Avoid platform-specific code in `markdown:check-links` task #422

per1234 · 2023-12-01T04:31:34Z

The markdown:check-links task uses the markdown-link-check. This tool does not have a capability for discovering Markdown files so it is necessary to use the find command to discover the files, then pass their paths to the markdown-link-check tool.

Since it is managed as a project dependency using npm, the markdown-link-check tool is invoked using npx. Since the find command must be ran in combination with markdown-link-check, it is necessary to use the --call flag of npx. Even though Windows contributors are required to use a POSIX-compliant shell such as Git Bash when working with the assets, the commands ran via the --call flag are executed using the native shell, which means the Windows command interpreter on a Windows machine even if the task was invoked via a different shell. This causes commands completely valid for use on a Linux or macOS machine to fail to run on a Windows machine due to the significant differences in the Windows command interpreter syntax.

During the original development of the task, a reasonably maintainable cross-platform command could not be found. Lacking a better option, the hacky approach was taken of using a conditional to run a different command depending on whether the task was running on Windows or not, and not using npx for the Windows command. This resulted in a degraded experience for Windows contributors because they were forced to manually manage the markdown-link-check tool dependency and make it available in the system path. It also resulted in duplication of the fairly complex code contained in the task.

Following the elimination of unnecessary complexity in the task code, it became possible to use a single command on all platforms.

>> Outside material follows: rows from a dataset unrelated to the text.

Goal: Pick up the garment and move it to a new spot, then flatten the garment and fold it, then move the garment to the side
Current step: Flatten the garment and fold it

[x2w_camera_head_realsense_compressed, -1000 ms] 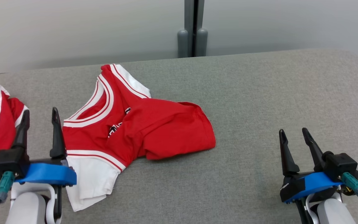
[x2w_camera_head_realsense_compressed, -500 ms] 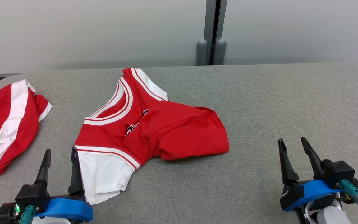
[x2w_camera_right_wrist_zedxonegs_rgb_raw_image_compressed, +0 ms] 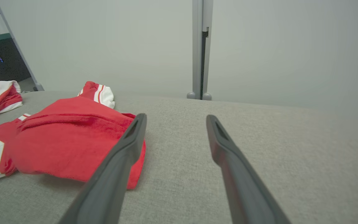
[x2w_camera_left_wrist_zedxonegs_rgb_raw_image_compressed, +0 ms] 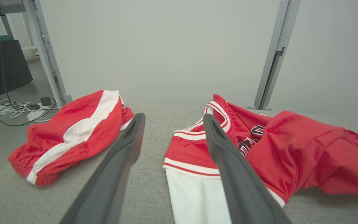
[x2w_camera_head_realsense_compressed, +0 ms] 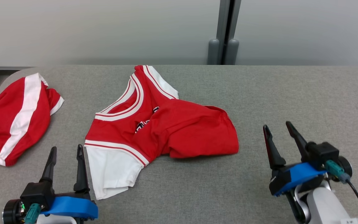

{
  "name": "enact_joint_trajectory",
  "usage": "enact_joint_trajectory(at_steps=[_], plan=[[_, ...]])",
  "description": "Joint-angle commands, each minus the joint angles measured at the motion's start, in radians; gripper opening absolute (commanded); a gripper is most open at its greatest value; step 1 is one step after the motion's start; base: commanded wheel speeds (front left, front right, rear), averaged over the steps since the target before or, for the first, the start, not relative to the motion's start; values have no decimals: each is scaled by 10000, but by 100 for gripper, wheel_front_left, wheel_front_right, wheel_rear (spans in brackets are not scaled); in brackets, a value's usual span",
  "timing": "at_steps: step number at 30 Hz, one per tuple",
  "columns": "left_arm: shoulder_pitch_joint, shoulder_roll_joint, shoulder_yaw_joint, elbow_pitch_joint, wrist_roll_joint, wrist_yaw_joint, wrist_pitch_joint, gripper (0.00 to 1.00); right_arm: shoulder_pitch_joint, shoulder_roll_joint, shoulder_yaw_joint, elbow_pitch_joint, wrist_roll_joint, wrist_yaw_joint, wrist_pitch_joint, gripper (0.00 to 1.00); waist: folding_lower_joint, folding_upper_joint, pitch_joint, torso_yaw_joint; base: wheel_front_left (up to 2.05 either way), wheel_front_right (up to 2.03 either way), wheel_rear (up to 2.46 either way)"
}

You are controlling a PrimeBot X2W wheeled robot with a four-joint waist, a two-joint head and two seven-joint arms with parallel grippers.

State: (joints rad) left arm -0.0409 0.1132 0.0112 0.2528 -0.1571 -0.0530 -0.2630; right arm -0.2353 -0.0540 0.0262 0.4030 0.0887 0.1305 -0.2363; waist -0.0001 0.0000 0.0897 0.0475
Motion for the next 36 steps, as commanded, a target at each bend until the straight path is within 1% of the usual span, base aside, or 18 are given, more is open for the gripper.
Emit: enact_joint_trajectory(at_steps=[1, 5, 12, 21, 22, 28, 29, 30, 31, 32, 36], plan=[[-204, -69, -57, -47, 70, -61, -26, 100, -552, -207, 223, 104, -63, 5, 129, 100, 1, 0, 124, 161, 0, 0, 0], [-442, -188, -119, -15, 93, -133, -26, 100, -1690, -405, 817, 545, -117, 5, 441, 100, 1, 0, 346, 475, 0, 0, 0], [-863, -410, -270, 41, 89, -236, -26, 100, -3179, -832, 1494, 2095, -60, 5, 838, 100, 1, 0, 770, 1103, 0, 0, 0], [-1161, -556, -379, 81, 93, -316, -26, 100, -4023, -1190, 2018, 4637, 129, 4, 844, 100, 1, 0, 1174, 1681, 0, 0, 0], [-1161, -556, -379, 81, 93, -316, -26, 100, -4023, -1190, 2018, 4637, 129, 4, 844, 100, 1, 0, 1174, 1681, 0, 0, 0], [-1384, -606, -443, 123, 59, -359, -26, 100, -4571, -1217, 2467, 6004, 500, 4, 772, 100, 1, 0, 1424, 1916, 0, 0, 0], [-1420, -614, -470, 145, 54, -364, -26, 100, -4661, -1226, 2555, 6200, 546, 4, 801, 98, 1, 0, 1470, 1964, 0, 0, 0], [-1472, -617, -490, 155, 48, -369, -26, 100, -4771, -1225, 2634, 6368, 624, 4, 742, 79, 1, 0, 1502, 2000, 0, 0, 0], [-1526, -618, -516, 152, 42, -372, -26, 100, -4868, -1196, 2701, 6524, 743, 4, 737, 67, 1, 0, 1538, 2033, 0, 0, 0], [-1559, -618, -541, 156, 36, -374, -26, 100, -4940, -1157, 2807, 6683, 839, 5, 741, 0, 1, 0, 1560, 2057, 0, 0, 0], [-1634, -628, -599, 213, -1, -375, -26, 100, -5255, -1074, 3130, 7001, 1397, 4, 479, 0, 1, 0, 1589, 2093, 0, 0, 0]])
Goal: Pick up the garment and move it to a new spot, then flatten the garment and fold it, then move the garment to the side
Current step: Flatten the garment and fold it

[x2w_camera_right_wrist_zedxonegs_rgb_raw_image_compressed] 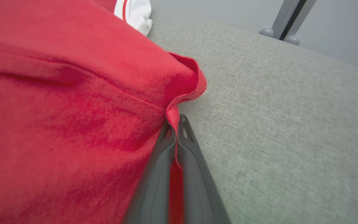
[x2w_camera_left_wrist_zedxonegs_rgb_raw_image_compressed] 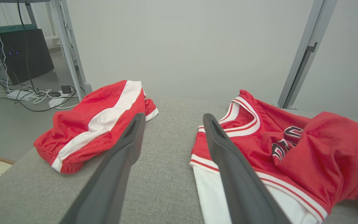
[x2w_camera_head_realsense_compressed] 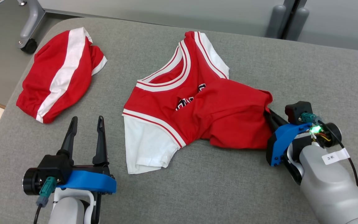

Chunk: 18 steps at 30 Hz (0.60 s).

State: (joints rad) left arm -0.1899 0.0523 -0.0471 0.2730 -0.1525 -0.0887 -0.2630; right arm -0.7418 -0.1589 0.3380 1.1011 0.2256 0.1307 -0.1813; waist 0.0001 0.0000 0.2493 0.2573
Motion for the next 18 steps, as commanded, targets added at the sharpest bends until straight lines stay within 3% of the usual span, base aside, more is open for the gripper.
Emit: enact_joint_trajectory(at_steps=[1, 11, 18], plan=[[-145, -21, -8, 20, -37, -13, -26, 100, -270, -46, 86, 8, 133, 2, -215, 0, -1, 0, -24, -20, 0, 0, 0], [446, -23, 240, 183, 45, -18, -26, 100, 413, -120, 1218, -943, 1203, 2, -826, 0, -1, 0, -852, -841, 0, 0, 0], [930, -23, 474, 236, 147, -64, -26, 100, 2130, -555, 1852, -3605, 2133, 3, -850, 0, -1, 0, -1646, -1744, 0, 0, 0]])
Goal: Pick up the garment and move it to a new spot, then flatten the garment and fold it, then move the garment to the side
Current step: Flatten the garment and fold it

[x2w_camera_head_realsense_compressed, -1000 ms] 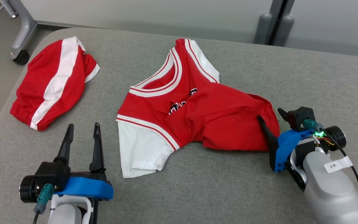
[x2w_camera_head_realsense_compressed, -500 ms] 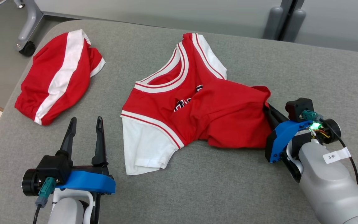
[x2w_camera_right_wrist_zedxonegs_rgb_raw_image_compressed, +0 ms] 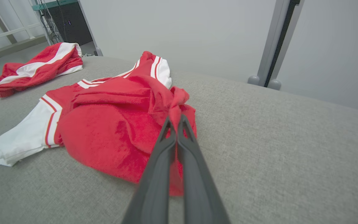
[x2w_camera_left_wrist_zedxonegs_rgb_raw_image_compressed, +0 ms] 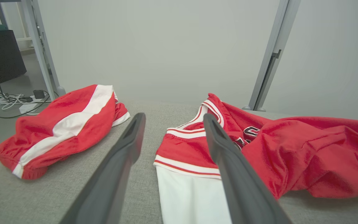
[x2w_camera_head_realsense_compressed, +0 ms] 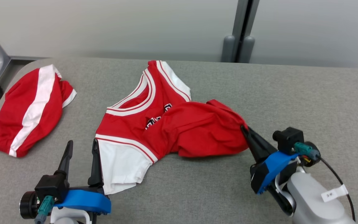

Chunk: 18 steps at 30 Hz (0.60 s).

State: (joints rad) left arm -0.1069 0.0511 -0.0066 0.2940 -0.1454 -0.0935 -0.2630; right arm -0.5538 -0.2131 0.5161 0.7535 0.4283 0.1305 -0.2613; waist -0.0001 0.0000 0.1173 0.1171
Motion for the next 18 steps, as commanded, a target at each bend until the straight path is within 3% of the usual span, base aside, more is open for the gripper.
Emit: enact_joint_trajectory(at_steps=[1, 10, 18], plan=[[156, -8, 77, 39, 67, -31, -26, 100, 477, -87, 159, -463, 211, 5, -51, 0, 1, 0, -399, -439, 0, 0, 0], [557, -9, 136, 128, 42, -95, -26, 100, 2518, -611, 1311, -2997, 1072, 5, 46, 0, 1, 0, -758, -986, 0, 0, 0], [824, -11, 170, 209, 94, -131, -26, 100, 4404, -1345, 1721, -4477, 1429, 5, 708, 0, 1, 0, -1122, -1095, 0, 0, 0]])
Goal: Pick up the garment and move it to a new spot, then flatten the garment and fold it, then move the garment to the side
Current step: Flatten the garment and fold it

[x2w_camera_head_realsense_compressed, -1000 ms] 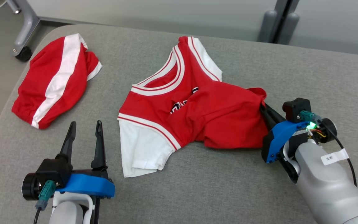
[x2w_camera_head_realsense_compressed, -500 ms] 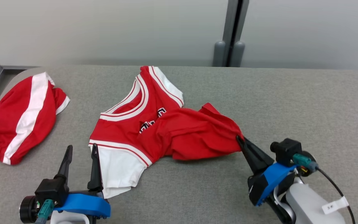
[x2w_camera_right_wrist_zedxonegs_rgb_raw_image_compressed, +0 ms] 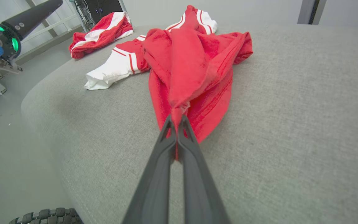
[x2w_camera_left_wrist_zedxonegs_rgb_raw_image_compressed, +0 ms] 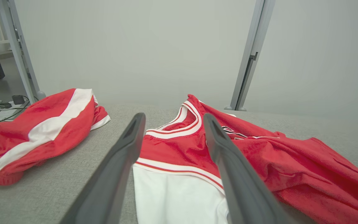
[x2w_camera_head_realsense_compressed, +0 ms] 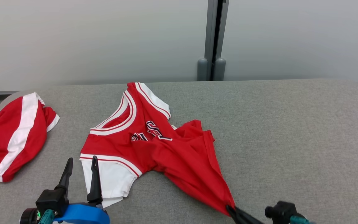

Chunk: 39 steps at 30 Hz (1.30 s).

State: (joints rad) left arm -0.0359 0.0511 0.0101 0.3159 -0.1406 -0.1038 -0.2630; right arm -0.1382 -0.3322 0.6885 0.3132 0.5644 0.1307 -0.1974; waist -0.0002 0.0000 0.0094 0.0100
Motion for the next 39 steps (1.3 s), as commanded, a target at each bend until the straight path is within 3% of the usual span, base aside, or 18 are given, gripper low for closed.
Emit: enact_joint_trajectory(at_steps=[1, 12, 16, 17, 18, 19, 28, 39], plan=[[142, -10, 13, -13, 45, -29, -26, 100, 501, -249, 94, -166, 26, 3, 205, 0, 2, 0, -64, -33, 0, 0, 0], [291, -10, -13, -19, -18, 11, -26, 100, 2428, -979, 1021, -609, 716, 3, 1380, 0, 2, 0, -133, -101, 0, 0, 0], [290, -10, 77, -26, 19, 1, -26, 100, 2545, -1248, 834, -813, 877, 3, 1562, 0, 2, 0, -118, -155, 0, 0, 0], [302, -10, 96, -35, 31, 0, -26, 100, 2501, -1272, 686, -857, 860, 3, 1499, 13, 2, 0, -116, -169, 0, 0, 0], [313, -10, 113, -42, 34, 1, -26, 100, 2422, -1282, 515, -905, 811, 3, 1428, 82, 2, 0, -117, -181, 0, 0, 0], [320, -10, 120, -49, 31, 2, -26, 100, 2346, -1288, 322, -934, 772, 3, 1376, 100, 2, 0, -117, -188, 0, 0, 0], [95, -10, 49, -102, 15, 24, -26, 100, 1160, -1356, -1768, -1254, -176, 3, 791, 100, 2, 0, 43, -10, 0, 0, 0], [-259, -12, 28, -253, 90, 23, -26, 100, -1634, -529, -2631, -559, -1429, 3, 1070, 100, 2, 0, 716, 489, 0, 0, 0]])
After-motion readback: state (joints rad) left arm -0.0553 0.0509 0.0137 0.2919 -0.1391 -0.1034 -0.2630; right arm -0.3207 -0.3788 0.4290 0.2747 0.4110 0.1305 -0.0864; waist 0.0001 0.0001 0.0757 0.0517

The Windows command interpreter syntax still posed a difficulty even for the simplified command: A beneficial practice, used throughout the assets, is to break commands into multiple lines to make them and the diffs of their development easier to read. With a POSIX-compliant shell this is accomplished by escaping the introduced newlines with a backslash. However, the Windows command interpreter does not recognize this syntax, making the commands formatted in that manner invalid when the task was ran on a Windows machine. The identified solution was to define the command via a Taskfile variable. The YAML syntax was carefully chosen to support the use of the familiar backslash escaping syntax, while also producing in a string that did not contain this non-portable escaping syntax after passing through the YAML parser.

Alternative solution

An alternative approach was taken initially during the work for this PR:

# Source: https://github.com/arduino/tooling-project-assets/blob/main/workflow-templates/assets/check-markdown-task/Taskfile.yml
markdown:check-links:
  desc: Check for broken links
  deps:
    - task: docs:generate
    - task: npm:install-deps
  cmds:
    - |
      # Using -regex instead of -name to avoid Task's behavior of globbing even when quoted on Windows
      # The odd method for escaping . in the regex is required for windows compatibility because mvdan.cc/sh gives
      # \ characters special treatment on Windows in an attempt to support them as path separators.
      find . \
        -type d -name ".git" -prune -o \
        -type d -name ".licenses" -prune -o \
        -type d -name "__pycache__" -prune -o \
        -type d -name "node_modules" -prune -o \
        -regex ".*[.]md" \
        -exec \
          npx \
            markdown-link-check \
              --quiet \
              --config "./.markdown-link-check.json" \
              '{}' \
              +

That code is superior in that it does not require the unintuitive use of a Taskfile variable and the associated confusing YAML quoting rules. The reason why the Taskfile variable is not needed in this version of the task is because the npx --call flag is not used, thus avoiding the need for compatibility with the Windows command interpreter's syntax. The --call flag is not needed in this version because the find command executes the npx command (instead of vice versa as done in the task from this PR).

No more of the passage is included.